The script generate_td.sh calls class _Dataset to corrupt dataset chosen with certain seed,noise_type and noise_ratio and calls function Runner.train_for_td_computation which saves the metadata(corruption information) and train a classification model to acquire training dynamics. Both of them can be found in runner.py

After running this, the code will save all the following in one folder named computation4td_seed{seed}.
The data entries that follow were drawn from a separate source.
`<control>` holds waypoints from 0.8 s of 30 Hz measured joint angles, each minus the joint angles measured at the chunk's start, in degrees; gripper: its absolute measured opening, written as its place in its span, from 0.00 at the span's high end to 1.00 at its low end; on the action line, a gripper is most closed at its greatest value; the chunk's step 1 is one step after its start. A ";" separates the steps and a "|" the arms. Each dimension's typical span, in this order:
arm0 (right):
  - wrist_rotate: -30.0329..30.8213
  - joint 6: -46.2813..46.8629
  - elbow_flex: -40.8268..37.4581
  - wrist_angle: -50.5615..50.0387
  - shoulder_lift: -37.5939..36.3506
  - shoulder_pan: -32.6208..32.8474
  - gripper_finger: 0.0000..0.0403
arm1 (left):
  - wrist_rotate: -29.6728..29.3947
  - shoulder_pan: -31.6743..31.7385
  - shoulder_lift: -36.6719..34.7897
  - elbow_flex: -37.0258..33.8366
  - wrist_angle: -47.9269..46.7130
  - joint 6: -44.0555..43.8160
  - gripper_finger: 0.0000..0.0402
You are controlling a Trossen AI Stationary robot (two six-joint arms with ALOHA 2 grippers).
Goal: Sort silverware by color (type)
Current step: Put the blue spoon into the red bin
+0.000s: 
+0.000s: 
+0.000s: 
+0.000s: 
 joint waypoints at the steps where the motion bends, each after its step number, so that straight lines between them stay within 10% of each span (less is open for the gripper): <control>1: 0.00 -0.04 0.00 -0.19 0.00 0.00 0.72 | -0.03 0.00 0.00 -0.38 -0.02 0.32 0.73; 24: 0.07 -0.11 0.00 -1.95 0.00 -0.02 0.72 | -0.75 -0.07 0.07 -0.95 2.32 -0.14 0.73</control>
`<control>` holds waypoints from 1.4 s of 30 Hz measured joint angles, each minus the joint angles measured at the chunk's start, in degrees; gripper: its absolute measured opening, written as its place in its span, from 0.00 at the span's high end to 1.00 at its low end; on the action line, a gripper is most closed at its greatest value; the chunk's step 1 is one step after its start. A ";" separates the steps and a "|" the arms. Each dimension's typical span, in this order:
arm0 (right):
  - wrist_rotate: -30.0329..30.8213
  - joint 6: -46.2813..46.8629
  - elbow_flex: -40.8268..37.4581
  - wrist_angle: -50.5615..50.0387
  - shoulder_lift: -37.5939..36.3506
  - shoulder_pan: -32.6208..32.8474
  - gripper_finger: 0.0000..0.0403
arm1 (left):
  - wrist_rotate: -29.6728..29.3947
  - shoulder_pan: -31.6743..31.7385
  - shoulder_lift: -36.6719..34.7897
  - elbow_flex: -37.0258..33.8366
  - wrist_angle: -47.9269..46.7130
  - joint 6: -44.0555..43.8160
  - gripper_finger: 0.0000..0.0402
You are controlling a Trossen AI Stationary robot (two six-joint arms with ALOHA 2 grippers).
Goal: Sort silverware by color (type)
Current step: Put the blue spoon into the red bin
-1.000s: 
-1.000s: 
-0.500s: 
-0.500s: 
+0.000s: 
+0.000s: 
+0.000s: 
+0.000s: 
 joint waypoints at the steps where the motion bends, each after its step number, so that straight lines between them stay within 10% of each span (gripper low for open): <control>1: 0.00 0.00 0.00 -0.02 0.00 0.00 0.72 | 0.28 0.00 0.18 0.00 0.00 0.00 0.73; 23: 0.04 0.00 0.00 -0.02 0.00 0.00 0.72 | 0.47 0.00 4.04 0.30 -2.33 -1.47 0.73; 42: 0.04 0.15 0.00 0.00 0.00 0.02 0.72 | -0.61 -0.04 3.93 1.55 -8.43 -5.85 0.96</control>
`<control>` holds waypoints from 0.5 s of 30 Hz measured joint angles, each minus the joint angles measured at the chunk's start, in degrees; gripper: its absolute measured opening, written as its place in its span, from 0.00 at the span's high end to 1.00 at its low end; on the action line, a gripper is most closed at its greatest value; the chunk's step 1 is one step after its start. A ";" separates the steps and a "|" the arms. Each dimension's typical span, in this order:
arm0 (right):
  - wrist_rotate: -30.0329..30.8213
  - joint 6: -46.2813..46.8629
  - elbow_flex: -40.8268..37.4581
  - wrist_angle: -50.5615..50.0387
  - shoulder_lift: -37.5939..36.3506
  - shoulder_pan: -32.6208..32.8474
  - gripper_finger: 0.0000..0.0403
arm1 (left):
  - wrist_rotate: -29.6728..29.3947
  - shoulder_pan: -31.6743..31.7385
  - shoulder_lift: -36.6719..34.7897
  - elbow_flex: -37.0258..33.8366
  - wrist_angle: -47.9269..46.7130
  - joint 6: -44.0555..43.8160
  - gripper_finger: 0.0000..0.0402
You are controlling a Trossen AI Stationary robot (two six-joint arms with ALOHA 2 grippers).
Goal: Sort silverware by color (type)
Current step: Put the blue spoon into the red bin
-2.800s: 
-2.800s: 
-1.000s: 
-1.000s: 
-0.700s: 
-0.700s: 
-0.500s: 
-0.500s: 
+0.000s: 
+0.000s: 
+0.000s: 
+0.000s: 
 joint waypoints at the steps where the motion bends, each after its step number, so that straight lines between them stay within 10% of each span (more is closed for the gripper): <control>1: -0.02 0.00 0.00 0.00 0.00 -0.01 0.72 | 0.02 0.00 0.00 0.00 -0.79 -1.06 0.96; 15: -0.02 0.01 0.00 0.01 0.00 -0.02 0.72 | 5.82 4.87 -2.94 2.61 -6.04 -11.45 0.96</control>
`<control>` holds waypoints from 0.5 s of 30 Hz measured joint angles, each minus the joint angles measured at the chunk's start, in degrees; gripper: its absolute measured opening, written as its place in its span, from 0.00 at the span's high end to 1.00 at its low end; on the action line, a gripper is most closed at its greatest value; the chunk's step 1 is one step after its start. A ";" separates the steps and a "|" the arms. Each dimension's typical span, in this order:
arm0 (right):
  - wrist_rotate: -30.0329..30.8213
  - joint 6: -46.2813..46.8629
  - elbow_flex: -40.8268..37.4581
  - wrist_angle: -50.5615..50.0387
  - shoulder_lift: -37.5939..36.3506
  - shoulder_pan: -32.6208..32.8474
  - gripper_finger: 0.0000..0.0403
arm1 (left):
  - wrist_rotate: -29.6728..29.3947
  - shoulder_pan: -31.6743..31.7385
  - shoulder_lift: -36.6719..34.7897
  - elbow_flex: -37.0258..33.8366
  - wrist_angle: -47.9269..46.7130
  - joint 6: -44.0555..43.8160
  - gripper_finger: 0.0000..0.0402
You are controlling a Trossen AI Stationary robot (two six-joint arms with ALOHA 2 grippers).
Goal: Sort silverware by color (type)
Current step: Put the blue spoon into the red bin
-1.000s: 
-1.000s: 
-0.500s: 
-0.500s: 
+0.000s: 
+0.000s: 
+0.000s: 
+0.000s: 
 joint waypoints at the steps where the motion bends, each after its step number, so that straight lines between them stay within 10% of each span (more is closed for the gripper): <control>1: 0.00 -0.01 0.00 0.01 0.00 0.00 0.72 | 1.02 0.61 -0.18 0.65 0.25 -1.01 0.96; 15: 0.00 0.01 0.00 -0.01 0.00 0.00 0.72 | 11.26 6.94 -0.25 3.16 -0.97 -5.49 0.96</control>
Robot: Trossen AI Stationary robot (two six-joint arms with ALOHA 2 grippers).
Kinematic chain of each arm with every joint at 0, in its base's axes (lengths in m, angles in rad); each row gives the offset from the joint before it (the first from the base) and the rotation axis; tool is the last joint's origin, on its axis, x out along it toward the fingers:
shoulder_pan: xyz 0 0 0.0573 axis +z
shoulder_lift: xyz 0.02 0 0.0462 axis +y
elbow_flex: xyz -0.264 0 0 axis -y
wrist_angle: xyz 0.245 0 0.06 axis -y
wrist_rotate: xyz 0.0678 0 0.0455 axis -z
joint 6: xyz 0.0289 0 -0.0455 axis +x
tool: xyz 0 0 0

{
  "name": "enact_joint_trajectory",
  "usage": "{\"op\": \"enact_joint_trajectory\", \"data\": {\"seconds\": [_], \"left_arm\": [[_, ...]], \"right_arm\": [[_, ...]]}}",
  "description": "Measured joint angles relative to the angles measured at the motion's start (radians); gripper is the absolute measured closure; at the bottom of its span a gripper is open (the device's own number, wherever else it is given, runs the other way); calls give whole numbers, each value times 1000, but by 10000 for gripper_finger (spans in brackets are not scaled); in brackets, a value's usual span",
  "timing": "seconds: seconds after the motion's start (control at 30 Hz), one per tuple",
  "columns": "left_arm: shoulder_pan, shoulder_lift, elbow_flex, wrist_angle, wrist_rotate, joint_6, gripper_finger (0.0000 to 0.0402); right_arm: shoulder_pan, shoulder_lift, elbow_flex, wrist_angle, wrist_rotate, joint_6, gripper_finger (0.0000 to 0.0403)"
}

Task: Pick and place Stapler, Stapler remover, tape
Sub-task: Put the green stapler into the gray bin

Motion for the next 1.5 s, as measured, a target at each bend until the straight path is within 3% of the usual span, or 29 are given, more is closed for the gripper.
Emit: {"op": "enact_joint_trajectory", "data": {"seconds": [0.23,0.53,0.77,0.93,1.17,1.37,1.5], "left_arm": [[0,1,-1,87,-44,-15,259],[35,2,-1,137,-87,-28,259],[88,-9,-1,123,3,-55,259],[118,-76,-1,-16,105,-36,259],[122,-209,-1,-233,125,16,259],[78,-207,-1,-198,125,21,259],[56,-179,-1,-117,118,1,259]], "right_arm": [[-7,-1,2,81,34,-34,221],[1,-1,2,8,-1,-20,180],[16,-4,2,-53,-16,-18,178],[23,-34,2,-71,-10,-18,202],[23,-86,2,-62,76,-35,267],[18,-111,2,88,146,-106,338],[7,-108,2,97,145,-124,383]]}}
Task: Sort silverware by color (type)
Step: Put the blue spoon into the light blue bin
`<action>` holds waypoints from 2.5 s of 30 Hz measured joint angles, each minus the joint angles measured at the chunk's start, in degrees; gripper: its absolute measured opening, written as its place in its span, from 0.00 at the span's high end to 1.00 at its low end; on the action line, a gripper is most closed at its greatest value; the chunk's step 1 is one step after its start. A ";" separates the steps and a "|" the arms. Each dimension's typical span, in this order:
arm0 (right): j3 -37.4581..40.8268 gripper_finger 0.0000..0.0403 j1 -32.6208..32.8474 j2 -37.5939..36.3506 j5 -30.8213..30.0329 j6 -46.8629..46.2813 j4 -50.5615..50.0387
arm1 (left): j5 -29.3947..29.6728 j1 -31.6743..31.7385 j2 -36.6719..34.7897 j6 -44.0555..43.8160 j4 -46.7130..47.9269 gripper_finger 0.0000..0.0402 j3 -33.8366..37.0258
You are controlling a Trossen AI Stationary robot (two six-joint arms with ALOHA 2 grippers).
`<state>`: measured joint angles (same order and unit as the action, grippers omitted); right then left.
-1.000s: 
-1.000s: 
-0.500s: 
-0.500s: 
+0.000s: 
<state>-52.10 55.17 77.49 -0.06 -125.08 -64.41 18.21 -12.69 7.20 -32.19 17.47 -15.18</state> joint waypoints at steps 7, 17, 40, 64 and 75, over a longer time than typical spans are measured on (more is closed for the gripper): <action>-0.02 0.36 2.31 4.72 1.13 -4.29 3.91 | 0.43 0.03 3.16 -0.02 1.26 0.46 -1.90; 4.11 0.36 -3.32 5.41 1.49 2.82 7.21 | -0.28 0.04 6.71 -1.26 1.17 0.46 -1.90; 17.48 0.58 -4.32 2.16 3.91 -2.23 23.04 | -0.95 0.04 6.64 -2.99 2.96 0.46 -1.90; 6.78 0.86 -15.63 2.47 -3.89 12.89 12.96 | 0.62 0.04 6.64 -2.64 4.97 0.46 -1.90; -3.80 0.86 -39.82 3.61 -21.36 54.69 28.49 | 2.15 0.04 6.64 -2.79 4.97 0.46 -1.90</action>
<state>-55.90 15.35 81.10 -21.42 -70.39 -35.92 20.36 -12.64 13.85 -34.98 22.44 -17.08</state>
  • model.pth --> best model
  • model.pth.last --> last model
  • train_log.csv --> record of the training process
| epoch | train_error | train_loss | valid_error | valid_top5_error | valid_loss |
  • results_valid.csv --> sample-wised validation results
| index | Loss | Prediction | Confidence | Label |
  • metadata.pth --> corruption information
OrderedDict([
    ('train_indices',tensor([45845,  ..., 8475])),
    ('valid_indices',tensor([], dtype=torch.int64)),
    ('true_targets', tensor([56,  ..., 67])),
    ('label_flipped',tensor([False,  ..., True]))])
  • training_dynamics.npz --> saved td file
{
    td:{}, - type: array, shape: 
                            [number of samples in training,
                            N(GT + top-(N-1) average probabilities among all classes of all epochs),
                            training length]
    labels:{}, - type: array, shape:
                            [number of samples in training,
                            N(labels of GT + top-(N-1) probabilities)]
}

STEP2: Training an LSTM model as a detector

# train a 2-layer lstm with noisy 0.2 cifar10 
CUDA_VISIBLE_DEVICES=0 python train_detector.py --r 0.2 --dataset cifar10 --files_path "./replication/cifar10_resnet32_percmislabeled0.2_uniform/computation4td_seed1"
# fine tuning a 2-layer lstm with noisy 0.2 cub based on cifar10_0.2_lstm_detector.pth.tar
CUDA_VISIBLE_DEVICES=0 python train_detector.py --r 0.2 --dataset cub_200_2011 --files_path "./replication/cifar10_resnet34_percmislabeled0.2_uniform/computation4td_seed1" --resume "cifar100_0.3_lstm_detector.pth.tar"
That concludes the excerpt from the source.